John Paisley, city employee, pacifist

April 23, 1995|By DeWitt Bliss | DeWitt Bliss,Sun Staff Writer

A memorial service for John C. Paisley, who worked for city government 40 years and was a longtime pacifist and supporter of civil rights, will be held at 1 p.m. today at Mount Vernon Place United Methodist Church, Charles Street and Mount Vernon Place.

Mr. Paisley, who was 84 and lived in Northeast Baltimore, died March 25 of heart failure at Good Samaritan Hospital.

Edward A. Johnston, a fellow member of the church who met Mr. Paisley in the late 1940s at meetings of its Sunday Evening Club for young adults, described him as "an honest, caring person who felt very strongly about his religious beliefs and putting them into practice caring for your fellow man."

The Rev. Edwin A. Ankeny, pastor of the church who became a pacifist while a member of the Church of the Brethren, said he found in conversations that Mr. Paisley's pacifist convictions were "theologically based" in Christ's statements about peace and on a passage from the Book of Isaiah.

John M. Sexton, a former president of the Baltimore Astronomical Society, described Mr. Paisley, a longtime member, a "gentle, kind person."

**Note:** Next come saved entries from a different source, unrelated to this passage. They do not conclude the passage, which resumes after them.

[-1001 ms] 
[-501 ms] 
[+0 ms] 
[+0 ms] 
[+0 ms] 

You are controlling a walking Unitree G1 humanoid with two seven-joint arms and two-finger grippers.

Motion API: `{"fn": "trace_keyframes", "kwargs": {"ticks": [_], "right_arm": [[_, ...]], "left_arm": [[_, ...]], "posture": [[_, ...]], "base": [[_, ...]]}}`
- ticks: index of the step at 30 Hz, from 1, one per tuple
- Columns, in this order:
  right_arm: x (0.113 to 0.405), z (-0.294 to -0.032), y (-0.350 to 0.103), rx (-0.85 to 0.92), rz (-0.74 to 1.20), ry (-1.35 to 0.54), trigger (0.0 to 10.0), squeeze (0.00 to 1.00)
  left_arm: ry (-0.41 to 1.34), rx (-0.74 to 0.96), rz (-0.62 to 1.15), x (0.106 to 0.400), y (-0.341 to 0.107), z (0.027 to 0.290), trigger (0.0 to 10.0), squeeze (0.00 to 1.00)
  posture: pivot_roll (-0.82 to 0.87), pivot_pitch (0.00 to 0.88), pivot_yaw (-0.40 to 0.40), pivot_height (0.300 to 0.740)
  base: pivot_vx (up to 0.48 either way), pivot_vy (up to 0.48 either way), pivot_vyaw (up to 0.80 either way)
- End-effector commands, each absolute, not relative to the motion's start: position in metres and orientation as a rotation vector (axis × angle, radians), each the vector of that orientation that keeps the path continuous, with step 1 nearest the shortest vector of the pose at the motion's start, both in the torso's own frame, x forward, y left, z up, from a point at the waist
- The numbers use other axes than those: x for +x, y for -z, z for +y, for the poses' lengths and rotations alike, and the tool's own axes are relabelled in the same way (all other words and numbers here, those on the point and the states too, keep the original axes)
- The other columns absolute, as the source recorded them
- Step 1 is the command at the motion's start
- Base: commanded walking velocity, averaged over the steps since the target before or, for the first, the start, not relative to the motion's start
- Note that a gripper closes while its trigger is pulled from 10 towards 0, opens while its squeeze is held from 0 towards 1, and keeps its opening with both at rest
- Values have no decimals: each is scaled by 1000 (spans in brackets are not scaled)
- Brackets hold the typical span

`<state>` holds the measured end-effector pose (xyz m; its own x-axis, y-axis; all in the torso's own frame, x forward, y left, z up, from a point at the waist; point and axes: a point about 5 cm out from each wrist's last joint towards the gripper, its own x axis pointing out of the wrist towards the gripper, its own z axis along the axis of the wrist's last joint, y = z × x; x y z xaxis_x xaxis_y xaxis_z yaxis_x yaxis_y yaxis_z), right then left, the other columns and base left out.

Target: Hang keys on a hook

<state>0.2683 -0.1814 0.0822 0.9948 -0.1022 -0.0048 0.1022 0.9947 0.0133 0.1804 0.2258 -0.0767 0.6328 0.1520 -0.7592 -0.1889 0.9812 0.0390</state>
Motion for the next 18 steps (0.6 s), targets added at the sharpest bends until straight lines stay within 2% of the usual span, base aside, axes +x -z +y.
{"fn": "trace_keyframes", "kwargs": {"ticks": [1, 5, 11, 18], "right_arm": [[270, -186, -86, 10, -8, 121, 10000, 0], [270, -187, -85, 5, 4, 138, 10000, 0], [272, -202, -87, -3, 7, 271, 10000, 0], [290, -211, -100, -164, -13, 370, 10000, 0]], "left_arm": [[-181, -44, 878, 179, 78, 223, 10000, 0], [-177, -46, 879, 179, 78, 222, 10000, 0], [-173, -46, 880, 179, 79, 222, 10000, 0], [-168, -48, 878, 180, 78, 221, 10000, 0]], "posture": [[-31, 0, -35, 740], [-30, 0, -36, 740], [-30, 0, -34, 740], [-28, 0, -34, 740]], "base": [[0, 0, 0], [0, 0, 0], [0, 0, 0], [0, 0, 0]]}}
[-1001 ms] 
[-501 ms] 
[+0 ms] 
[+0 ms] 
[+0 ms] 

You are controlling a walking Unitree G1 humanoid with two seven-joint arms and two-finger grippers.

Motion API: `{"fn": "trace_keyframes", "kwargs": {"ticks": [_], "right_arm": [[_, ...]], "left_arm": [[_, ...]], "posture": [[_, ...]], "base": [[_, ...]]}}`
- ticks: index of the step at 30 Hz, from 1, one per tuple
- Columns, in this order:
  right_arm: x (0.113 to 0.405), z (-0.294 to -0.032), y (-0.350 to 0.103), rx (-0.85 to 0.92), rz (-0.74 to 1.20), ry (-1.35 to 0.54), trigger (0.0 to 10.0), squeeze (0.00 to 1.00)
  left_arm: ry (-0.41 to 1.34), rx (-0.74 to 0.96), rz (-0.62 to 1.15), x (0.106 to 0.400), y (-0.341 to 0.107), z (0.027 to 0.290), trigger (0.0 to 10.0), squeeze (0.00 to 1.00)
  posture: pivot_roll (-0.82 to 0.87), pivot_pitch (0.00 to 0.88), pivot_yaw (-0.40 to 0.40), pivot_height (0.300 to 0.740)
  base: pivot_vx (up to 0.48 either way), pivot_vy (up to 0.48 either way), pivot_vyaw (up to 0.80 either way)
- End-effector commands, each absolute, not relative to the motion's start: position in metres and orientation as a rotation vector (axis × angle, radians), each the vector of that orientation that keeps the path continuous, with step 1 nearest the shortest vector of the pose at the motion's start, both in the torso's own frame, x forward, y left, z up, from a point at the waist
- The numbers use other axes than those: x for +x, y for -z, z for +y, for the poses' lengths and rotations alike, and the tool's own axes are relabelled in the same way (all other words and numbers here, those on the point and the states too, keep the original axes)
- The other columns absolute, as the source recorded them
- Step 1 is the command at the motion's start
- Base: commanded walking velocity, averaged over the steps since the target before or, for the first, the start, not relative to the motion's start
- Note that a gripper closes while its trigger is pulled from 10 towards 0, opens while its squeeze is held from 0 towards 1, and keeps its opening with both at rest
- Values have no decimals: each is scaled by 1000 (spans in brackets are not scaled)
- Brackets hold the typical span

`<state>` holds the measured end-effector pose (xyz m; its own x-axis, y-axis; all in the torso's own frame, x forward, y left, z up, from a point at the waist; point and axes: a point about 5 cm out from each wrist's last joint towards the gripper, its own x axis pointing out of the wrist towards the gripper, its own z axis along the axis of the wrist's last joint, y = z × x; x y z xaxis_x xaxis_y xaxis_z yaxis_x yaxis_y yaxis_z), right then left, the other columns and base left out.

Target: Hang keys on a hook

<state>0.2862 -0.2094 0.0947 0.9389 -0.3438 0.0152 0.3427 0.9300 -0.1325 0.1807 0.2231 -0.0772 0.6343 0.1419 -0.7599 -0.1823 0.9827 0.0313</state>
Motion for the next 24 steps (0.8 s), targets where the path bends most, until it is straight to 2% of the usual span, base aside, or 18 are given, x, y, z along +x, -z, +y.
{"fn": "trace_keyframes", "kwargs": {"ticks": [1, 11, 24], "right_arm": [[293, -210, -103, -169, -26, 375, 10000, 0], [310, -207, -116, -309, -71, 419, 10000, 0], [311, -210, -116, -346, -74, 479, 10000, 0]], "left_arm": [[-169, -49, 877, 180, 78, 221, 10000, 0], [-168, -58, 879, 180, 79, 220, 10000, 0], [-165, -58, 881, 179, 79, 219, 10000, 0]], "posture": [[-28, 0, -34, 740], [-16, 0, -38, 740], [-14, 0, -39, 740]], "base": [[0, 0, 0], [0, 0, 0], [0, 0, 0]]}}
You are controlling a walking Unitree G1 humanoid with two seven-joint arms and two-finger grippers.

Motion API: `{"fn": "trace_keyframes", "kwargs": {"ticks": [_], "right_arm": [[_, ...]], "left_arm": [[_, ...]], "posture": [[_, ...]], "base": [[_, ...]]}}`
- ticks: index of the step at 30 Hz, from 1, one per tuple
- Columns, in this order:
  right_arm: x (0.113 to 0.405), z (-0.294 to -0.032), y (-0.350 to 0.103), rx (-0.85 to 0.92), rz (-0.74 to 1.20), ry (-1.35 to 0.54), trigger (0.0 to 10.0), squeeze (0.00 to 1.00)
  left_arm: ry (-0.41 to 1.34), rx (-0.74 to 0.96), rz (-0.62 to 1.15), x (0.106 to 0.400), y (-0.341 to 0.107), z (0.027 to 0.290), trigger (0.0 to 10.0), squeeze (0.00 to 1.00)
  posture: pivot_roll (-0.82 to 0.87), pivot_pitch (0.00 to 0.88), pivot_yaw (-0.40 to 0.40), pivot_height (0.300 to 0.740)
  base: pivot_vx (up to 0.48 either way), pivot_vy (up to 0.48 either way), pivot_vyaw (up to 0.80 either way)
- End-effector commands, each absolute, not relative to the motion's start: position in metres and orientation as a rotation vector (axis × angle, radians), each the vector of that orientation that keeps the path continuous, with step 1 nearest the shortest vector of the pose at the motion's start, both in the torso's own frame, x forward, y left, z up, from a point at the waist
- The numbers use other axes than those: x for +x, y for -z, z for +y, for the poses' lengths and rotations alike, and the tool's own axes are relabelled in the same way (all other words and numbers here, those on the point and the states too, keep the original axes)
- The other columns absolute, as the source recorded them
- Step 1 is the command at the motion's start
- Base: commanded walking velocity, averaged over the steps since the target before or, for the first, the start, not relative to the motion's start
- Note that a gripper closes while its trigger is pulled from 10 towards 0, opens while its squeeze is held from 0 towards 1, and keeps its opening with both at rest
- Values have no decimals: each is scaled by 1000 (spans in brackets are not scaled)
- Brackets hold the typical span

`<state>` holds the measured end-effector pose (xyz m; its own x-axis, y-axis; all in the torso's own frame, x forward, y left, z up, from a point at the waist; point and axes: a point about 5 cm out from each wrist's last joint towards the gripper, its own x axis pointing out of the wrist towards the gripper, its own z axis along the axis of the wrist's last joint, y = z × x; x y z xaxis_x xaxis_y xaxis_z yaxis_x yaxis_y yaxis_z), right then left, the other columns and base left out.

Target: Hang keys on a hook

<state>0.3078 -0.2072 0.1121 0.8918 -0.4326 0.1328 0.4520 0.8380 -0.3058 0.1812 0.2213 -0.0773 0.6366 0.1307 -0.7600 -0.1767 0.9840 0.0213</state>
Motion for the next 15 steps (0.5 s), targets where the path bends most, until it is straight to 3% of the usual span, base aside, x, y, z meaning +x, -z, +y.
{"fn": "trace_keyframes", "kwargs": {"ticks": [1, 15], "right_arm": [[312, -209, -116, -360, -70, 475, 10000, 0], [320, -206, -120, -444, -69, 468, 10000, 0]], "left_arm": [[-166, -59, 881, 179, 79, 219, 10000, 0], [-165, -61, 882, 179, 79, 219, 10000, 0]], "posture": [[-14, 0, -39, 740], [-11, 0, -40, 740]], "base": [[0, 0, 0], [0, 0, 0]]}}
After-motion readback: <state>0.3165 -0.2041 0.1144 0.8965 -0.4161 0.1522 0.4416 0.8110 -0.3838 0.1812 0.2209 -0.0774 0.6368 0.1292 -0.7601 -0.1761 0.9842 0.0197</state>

In 1936, he came to Baltimore from his hometown of Mount Vernon, Ill., to work in the newly established headquarters of the Social Security Administration.

Having already helped to organize a World Peace Society in Illinois, he became active in a number of comparable groups in Baltimore, including the local Fellowship of Reconciliation, of which he was secretary, the Baltimore Peace Conference, of which he was treasurer, the Pacifist Action Group and the War Resister's League.

When World War II began, he registered as a conscientious objector and was assigned to a series of Civilian Public Service camps, first in the Avalon area of the Patapsco State Park and later near Elmira, N.Y., and Bluemont, Va.

Unable to return to the Social Security Administration after the war, he began working for city government in 1946, and 40 years later retired at age 75 as an administrative assistant in the Land Acquisition Division of the Baltimore Urban Renewal and Housing Agency. He continued working as a one-day-a-week volunteer after his retirement.

He also became active in the Baltimore Interracial Fellowship, later known as the Baltimore Fellowship. As a supporter of civil rights, he had also participated in sit-ins at Baltimore restaurants and in demonstrations at the old Gwynn Oak amusement park in the 1960s.

Mr. Paisley is survived by his wife of 45 years, the former Miriam Rose Jungblut Bounds; a stepson, Ronald William Bounds of Princeton, N.J.; a brother, Ernest Hughes Paisley of Westerville, Ohio; two sisters, Esther P. Hartley of Bloomington, Ind., and Grace Beulah Paisley of Detroit; and two grandchildren.